» **RECORDED INFORMATION**
☆ ☆ ☆

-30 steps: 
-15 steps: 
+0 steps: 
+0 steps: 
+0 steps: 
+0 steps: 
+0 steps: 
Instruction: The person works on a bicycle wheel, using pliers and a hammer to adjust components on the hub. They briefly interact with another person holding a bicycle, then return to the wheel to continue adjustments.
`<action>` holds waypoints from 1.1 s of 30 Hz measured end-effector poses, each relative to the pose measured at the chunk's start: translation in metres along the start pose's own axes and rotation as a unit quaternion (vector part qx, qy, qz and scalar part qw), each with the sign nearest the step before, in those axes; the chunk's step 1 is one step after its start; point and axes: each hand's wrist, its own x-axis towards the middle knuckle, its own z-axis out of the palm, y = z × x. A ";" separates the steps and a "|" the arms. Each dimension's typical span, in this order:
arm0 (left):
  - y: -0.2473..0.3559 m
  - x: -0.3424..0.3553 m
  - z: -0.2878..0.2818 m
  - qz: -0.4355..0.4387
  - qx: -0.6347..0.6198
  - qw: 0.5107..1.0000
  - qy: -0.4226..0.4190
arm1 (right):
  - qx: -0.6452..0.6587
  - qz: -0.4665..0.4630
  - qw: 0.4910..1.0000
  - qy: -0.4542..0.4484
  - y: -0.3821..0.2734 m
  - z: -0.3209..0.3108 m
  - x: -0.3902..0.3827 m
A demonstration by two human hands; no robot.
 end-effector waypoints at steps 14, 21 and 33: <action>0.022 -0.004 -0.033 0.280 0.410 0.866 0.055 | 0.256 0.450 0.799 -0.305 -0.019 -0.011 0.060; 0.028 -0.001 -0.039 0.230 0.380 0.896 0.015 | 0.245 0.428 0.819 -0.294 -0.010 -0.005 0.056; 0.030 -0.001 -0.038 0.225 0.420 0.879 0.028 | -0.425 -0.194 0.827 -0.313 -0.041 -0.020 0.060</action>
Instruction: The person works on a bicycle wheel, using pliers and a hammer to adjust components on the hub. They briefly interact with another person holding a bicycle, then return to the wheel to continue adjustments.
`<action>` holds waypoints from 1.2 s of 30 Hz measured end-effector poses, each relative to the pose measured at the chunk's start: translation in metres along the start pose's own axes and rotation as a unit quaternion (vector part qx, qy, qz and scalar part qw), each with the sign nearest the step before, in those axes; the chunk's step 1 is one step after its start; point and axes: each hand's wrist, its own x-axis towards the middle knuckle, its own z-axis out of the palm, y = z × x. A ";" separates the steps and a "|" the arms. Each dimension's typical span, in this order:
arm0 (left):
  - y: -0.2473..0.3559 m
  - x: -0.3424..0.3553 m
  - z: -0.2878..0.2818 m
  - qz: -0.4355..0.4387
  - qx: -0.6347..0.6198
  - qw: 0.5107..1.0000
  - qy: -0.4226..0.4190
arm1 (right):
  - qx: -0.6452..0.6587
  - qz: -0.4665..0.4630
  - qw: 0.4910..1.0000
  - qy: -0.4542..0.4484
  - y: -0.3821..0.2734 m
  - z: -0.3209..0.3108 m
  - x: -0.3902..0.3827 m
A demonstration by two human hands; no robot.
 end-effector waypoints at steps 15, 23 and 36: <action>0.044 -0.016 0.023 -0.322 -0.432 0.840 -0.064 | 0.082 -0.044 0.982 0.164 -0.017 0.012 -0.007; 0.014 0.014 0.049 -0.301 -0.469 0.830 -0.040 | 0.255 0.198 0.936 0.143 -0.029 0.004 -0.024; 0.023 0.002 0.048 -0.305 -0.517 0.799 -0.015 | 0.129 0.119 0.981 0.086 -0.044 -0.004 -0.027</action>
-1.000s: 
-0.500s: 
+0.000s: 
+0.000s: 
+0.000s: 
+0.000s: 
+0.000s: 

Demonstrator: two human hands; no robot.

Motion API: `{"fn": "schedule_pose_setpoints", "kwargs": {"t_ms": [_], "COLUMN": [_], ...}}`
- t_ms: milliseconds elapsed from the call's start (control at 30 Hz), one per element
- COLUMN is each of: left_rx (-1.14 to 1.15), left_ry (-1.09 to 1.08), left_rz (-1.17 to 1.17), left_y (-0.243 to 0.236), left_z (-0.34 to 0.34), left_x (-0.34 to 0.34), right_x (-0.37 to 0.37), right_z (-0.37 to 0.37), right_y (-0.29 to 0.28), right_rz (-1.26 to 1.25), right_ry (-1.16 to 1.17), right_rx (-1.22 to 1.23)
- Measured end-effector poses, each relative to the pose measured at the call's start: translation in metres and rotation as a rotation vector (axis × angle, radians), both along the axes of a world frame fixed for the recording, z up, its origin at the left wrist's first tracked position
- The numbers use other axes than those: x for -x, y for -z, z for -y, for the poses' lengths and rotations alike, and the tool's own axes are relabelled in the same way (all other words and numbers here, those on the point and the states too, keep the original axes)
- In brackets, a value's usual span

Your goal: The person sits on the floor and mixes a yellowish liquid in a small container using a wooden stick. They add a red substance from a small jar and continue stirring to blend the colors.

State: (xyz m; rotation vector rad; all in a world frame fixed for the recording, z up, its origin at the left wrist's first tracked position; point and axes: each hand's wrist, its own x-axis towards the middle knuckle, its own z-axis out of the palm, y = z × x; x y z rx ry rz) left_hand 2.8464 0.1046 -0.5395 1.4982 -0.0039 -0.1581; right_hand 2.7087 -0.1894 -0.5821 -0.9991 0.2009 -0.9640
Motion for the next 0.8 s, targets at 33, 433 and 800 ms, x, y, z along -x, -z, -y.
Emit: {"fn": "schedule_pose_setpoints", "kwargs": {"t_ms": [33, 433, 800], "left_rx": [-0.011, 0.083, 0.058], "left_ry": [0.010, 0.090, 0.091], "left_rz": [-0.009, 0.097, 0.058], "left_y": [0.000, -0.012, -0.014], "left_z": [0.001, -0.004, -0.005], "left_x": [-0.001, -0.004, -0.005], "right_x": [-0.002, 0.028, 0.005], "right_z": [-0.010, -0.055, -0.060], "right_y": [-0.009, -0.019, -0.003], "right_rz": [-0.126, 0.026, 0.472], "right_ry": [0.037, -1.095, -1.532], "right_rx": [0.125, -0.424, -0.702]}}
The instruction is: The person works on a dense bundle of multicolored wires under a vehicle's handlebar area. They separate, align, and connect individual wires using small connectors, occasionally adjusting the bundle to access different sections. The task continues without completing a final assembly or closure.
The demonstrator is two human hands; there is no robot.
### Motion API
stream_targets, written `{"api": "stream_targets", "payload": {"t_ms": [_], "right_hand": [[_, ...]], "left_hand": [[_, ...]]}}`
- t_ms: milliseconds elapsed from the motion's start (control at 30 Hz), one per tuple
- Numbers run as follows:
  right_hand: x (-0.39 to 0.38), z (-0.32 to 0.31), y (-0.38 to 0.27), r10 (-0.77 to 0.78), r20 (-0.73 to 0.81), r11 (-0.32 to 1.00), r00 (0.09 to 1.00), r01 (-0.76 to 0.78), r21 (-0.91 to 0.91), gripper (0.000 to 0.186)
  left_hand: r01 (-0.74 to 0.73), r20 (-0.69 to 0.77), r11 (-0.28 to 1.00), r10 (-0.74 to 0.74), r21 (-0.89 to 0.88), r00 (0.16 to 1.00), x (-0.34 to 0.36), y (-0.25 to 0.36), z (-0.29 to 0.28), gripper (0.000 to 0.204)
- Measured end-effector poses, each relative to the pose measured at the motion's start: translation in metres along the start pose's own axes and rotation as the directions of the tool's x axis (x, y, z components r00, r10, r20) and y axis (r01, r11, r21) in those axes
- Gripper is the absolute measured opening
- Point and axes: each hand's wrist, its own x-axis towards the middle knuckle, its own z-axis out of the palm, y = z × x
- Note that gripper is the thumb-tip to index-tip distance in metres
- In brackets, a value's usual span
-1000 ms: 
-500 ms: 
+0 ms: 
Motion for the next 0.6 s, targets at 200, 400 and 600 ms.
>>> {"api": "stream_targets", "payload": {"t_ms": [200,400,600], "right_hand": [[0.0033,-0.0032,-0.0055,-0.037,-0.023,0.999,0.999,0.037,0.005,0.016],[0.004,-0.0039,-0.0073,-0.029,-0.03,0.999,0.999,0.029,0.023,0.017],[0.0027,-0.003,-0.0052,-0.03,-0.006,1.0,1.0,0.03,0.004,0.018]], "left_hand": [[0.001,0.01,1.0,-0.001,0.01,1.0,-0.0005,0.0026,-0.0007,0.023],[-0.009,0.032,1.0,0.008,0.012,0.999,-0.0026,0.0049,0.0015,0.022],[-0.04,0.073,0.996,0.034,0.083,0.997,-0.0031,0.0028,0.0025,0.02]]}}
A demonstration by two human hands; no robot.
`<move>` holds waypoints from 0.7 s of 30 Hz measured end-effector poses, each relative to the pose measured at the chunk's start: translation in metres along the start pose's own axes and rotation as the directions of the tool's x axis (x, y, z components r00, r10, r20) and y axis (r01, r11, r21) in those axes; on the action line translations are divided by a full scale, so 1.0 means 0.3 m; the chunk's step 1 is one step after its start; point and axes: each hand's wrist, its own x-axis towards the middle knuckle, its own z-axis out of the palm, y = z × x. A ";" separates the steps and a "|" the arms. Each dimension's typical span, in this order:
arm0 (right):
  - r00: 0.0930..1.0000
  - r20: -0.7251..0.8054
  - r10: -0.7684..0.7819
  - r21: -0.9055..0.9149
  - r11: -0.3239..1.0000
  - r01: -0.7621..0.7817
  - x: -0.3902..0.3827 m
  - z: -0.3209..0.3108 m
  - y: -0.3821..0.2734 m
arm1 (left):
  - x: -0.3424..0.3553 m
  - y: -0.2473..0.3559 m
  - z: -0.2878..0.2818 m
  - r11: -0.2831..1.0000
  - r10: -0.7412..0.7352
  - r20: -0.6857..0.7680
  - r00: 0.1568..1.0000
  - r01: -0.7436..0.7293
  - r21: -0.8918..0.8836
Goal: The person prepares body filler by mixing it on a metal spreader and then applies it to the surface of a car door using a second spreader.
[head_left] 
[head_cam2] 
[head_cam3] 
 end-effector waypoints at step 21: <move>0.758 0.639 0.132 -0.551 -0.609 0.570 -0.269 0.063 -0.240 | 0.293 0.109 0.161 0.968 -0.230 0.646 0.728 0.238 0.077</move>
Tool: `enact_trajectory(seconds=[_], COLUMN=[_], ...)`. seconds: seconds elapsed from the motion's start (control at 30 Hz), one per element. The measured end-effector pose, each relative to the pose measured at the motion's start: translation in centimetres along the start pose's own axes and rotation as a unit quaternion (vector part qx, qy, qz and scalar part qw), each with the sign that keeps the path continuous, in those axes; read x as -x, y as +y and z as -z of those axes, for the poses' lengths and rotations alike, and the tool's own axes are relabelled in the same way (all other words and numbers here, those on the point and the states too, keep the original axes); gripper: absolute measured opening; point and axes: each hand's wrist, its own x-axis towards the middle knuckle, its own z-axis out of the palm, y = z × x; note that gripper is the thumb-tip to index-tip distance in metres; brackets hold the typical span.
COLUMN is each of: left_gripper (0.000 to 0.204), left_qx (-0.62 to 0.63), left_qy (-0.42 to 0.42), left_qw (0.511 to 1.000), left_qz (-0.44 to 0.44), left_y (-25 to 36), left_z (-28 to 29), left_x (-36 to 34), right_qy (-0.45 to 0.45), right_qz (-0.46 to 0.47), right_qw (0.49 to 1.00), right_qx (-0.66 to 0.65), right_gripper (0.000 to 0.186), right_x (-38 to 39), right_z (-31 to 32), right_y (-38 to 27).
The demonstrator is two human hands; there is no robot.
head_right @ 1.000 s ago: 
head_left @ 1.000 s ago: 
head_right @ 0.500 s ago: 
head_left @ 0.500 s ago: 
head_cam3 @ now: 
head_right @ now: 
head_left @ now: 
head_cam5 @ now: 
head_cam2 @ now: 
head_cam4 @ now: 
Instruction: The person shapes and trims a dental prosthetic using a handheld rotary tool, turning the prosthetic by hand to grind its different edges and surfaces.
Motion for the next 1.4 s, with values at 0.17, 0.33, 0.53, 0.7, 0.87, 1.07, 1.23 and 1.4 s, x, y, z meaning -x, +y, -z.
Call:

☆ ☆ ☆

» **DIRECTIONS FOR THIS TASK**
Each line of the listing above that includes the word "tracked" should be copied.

» **ANSWER TO THIS TASK**
- Measured end-effector poses, each relative to the pose measured at the call's start: translation in metres and rotation as a rotation vector (axis × angle, radians), both along the axes of a world frame fixed for the recording, z up, its origin at the left wrist's first tracked position
State: (xyz m; rotation vector rad; all in a world frame fixed for the recording, z up, its origin at the left wrist's first tracked position; point and axes: each hand's wrist, its own x-axis towards the middle knuckle, its own z-axis out of the palm, y = z × x; x y z rx ry rz) left_hand 2.8464 0.1046 -0.5395 1.4982 -0.0039 -0.1581; right_hand 2.7087 -0.1894 -0.5821 -0.9991 0.2009 -0.9640

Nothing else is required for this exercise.